_Action item_
Copy, from the data below, every line that has "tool" in it.

# # # # # # #

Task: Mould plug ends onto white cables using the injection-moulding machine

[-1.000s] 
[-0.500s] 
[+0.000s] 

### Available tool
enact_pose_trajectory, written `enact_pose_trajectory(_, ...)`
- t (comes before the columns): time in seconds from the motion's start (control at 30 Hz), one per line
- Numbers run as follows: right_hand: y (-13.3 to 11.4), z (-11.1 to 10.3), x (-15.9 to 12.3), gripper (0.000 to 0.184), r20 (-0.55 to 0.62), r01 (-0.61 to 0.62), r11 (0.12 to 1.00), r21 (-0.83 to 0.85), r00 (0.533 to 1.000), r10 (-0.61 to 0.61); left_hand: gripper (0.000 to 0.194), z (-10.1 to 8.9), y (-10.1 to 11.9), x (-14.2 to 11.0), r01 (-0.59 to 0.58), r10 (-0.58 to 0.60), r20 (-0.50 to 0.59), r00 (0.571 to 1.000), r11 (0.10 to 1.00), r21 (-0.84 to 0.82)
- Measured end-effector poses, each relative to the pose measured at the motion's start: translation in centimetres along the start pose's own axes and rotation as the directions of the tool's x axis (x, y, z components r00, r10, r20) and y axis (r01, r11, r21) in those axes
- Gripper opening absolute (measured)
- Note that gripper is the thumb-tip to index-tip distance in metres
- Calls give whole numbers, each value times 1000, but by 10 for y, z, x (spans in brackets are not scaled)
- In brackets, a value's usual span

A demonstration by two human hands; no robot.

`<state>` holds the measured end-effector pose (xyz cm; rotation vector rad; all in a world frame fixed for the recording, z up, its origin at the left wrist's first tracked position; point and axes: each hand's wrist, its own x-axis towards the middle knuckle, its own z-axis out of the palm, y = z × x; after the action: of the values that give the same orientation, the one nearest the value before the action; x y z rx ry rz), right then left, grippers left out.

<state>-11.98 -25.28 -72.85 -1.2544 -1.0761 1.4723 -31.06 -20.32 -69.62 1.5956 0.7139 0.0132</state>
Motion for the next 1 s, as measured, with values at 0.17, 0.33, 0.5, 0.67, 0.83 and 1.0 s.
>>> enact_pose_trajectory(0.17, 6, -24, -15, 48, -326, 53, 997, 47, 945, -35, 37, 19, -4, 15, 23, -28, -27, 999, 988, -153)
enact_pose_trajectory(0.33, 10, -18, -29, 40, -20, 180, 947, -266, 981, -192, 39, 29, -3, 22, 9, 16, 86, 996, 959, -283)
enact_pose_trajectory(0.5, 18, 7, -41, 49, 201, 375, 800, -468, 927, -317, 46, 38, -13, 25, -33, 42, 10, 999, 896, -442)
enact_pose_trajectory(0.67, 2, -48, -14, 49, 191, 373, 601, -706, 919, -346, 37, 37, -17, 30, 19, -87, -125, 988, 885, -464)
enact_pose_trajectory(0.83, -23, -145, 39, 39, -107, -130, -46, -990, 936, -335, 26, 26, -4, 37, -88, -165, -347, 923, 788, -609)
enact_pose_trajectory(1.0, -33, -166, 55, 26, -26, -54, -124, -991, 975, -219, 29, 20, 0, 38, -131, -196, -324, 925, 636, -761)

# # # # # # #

_Task response_
### Available tool
- Measured end-effector poses, each relative to the pose measured at the motion's start: translation in centimetres along the start pose's own axes and rotation as the directions of the tool's x axis (x, y, z components r00, r10, r20) and y axis (r01, r11, r21) in those axes

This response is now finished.